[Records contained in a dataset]
--- --- ---

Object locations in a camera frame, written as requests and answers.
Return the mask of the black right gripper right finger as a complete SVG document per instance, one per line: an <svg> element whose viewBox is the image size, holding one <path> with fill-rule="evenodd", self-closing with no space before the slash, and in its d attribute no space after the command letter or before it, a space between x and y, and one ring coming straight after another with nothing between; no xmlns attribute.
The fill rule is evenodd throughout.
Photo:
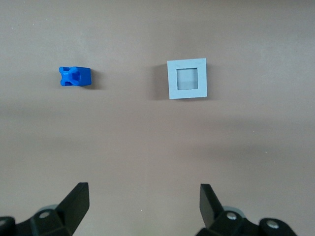
<svg viewBox="0 0 315 236"><path fill-rule="evenodd" d="M225 210L209 184L200 185L199 209L205 224L198 236L295 236L284 221L263 218L256 225L233 209Z"/></svg>

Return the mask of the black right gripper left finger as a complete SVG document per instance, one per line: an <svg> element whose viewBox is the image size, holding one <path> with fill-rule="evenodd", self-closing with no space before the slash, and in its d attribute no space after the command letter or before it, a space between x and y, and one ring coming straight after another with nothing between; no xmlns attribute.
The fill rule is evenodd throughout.
<svg viewBox="0 0 315 236"><path fill-rule="evenodd" d="M16 223L0 218L2 236L72 236L89 209L89 184L78 183L58 204L41 208L28 220Z"/></svg>

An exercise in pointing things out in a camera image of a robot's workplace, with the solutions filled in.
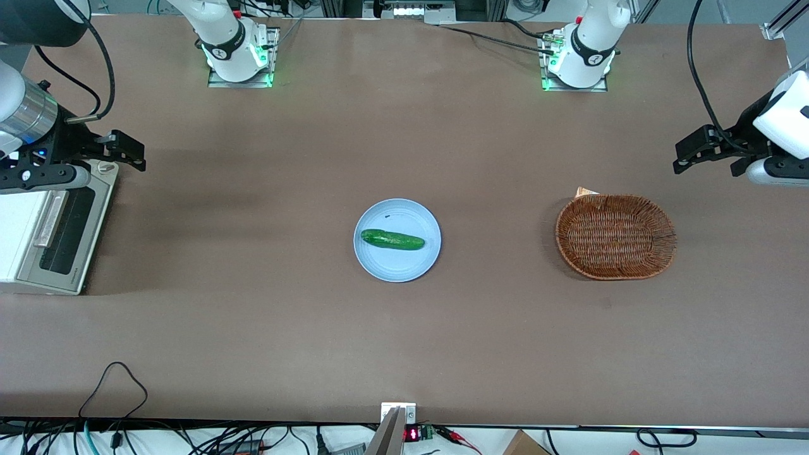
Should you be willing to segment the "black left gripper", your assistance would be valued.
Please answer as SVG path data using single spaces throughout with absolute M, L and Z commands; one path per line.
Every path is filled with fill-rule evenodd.
M 721 159 L 731 157 L 749 157 L 764 159 L 772 155 L 770 140 L 754 126 L 753 122 L 769 103 L 772 94 L 765 94 L 753 104 L 746 107 L 737 118 L 736 124 L 728 128 L 701 126 L 676 144 L 677 159 L 673 162 L 676 175 L 684 173 L 694 164 L 700 163 L 700 154 L 706 150 L 714 150 L 719 146 Z

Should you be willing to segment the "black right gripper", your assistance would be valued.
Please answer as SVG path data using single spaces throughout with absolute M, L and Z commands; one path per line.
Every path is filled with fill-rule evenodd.
M 125 157 L 138 172 L 145 172 L 144 144 L 121 130 L 107 135 L 93 133 L 84 124 L 67 124 L 58 120 L 47 131 L 24 131 L 23 145 L 18 149 L 18 163 L 23 167 L 49 164 L 74 164 L 80 159 Z

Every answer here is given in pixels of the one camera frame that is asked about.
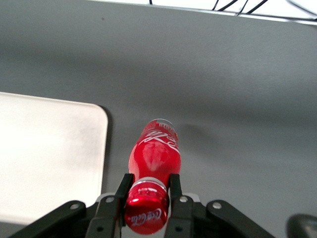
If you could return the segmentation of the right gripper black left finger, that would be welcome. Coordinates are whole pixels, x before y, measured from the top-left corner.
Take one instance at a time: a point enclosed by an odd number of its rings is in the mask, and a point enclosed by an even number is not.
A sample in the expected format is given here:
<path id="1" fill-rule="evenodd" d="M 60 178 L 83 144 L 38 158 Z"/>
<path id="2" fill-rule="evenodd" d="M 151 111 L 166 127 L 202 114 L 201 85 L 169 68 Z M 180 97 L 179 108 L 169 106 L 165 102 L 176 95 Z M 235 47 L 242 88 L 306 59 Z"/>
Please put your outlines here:
<path id="1" fill-rule="evenodd" d="M 124 222 L 124 206 L 129 189 L 133 184 L 133 175 L 125 174 L 115 194 L 99 200 L 95 216 L 91 219 L 87 238 L 120 238 Z"/>

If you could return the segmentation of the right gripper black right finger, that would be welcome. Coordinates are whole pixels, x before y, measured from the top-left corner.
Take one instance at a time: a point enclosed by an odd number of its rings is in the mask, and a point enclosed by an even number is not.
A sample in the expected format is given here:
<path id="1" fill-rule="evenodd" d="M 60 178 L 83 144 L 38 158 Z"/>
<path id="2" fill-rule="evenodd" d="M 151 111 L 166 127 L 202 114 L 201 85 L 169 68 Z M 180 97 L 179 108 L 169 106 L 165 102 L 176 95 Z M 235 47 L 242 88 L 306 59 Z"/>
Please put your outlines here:
<path id="1" fill-rule="evenodd" d="M 180 175 L 169 178 L 171 214 L 165 229 L 165 238 L 193 237 L 193 199 L 182 193 Z"/>

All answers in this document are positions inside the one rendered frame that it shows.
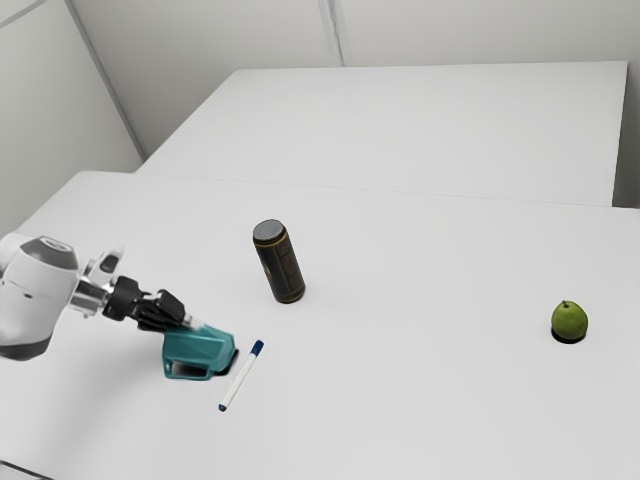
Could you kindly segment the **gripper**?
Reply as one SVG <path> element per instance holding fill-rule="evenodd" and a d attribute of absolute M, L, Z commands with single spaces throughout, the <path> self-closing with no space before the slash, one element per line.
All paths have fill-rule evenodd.
<path fill-rule="evenodd" d="M 116 321 L 132 318 L 139 329 L 152 332 L 174 328 L 197 330 L 203 325 L 169 291 L 162 289 L 151 294 L 141 290 L 136 280 L 126 276 L 117 278 L 102 315 Z"/>

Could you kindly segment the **teal faceted mug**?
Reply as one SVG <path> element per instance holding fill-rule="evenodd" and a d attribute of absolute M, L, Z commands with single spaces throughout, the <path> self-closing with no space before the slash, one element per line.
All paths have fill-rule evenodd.
<path fill-rule="evenodd" d="M 209 380 L 226 374 L 235 356 L 234 336 L 209 325 L 168 328 L 164 332 L 162 363 L 168 379 Z"/>

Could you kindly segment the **white marker with blue cap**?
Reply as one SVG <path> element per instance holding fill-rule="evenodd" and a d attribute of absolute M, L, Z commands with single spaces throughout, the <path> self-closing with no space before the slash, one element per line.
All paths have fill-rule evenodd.
<path fill-rule="evenodd" d="M 250 353 L 244 360 L 243 364 L 240 367 L 237 375 L 235 376 L 233 382 L 225 393 L 223 399 L 218 404 L 218 410 L 220 412 L 226 412 L 230 405 L 233 403 L 235 397 L 239 393 L 243 383 L 247 379 L 249 373 L 251 372 L 257 358 L 261 354 L 264 348 L 263 340 L 256 340 L 254 345 L 251 348 Z"/>

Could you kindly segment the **dark brown can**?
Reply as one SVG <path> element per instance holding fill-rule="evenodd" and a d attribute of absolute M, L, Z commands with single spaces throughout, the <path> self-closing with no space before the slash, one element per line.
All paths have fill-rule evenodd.
<path fill-rule="evenodd" d="M 252 240 L 275 300 L 283 304 L 300 300 L 306 285 L 285 225 L 264 220 L 254 227 Z"/>

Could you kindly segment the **green pear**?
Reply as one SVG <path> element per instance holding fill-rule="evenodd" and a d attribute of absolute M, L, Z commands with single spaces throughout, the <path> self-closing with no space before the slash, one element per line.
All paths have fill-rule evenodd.
<path fill-rule="evenodd" d="M 562 300 L 551 316 L 551 330 L 565 341 L 578 341 L 588 330 L 589 320 L 586 312 L 577 303 Z"/>

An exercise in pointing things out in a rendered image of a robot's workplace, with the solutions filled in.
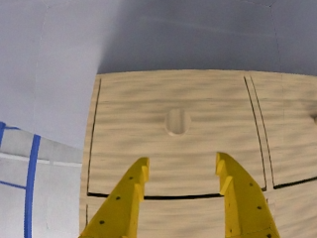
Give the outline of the wooden chest of drawers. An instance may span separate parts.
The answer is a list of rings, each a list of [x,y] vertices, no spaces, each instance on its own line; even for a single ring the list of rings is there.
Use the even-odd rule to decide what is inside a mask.
[[[96,74],[91,101],[88,112],[88,119],[85,132],[81,180],[80,180],[80,196],[79,196],[79,235],[87,225],[88,204],[102,205],[109,194],[88,192],[89,188],[89,172],[92,150],[92,140],[94,132],[94,124],[96,110],[100,92],[102,79],[118,78],[118,77],[135,77],[135,76],[156,76],[156,75],[243,75],[246,87],[249,93],[258,137],[261,148],[261,155],[264,169],[264,185],[262,192],[266,199],[269,210],[271,211],[275,223],[274,198],[287,195],[302,190],[317,187],[317,178],[308,178],[295,182],[284,183],[281,185],[272,184],[272,175],[270,160],[267,148],[267,142],[264,132],[264,124],[260,112],[258,100],[251,80],[251,76],[265,77],[281,77],[295,78],[306,80],[317,80],[317,76],[264,72],[264,71],[245,71],[245,70],[211,70],[211,69],[185,69],[185,70],[150,70],[150,71],[131,71]],[[144,196],[144,201],[140,201],[140,208],[193,208],[224,205],[224,195],[220,193],[200,194],[200,195],[178,195],[178,196]]]

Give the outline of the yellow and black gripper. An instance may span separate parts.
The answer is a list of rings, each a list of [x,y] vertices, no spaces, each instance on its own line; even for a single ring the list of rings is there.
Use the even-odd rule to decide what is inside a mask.
[[[260,185],[232,156],[217,153],[216,176],[225,200],[225,238],[280,238]],[[137,238],[149,177],[149,158],[138,158],[78,238]]]

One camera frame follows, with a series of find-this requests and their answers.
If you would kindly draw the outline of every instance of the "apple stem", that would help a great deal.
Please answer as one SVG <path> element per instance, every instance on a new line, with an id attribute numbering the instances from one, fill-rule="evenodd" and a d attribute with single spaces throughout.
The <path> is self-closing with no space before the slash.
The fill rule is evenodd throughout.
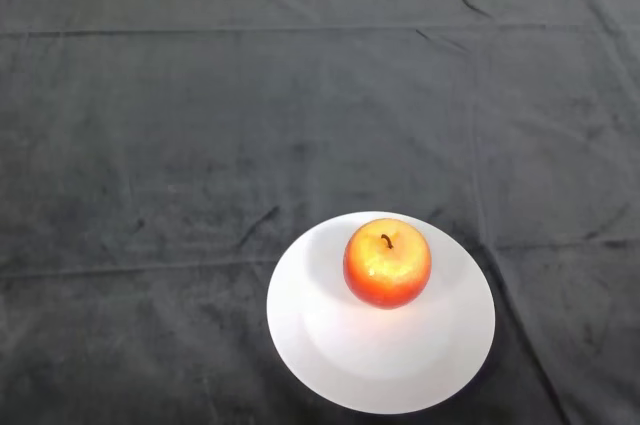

--- --- ---

• [Work request]:
Repeat word for word, leaving out the pictures, each line of the records from the line that holds "The <path> is" through the final one.

• [Your solution]:
The <path> is self-closing with no space before the slash.
The fill rule is evenodd throughout.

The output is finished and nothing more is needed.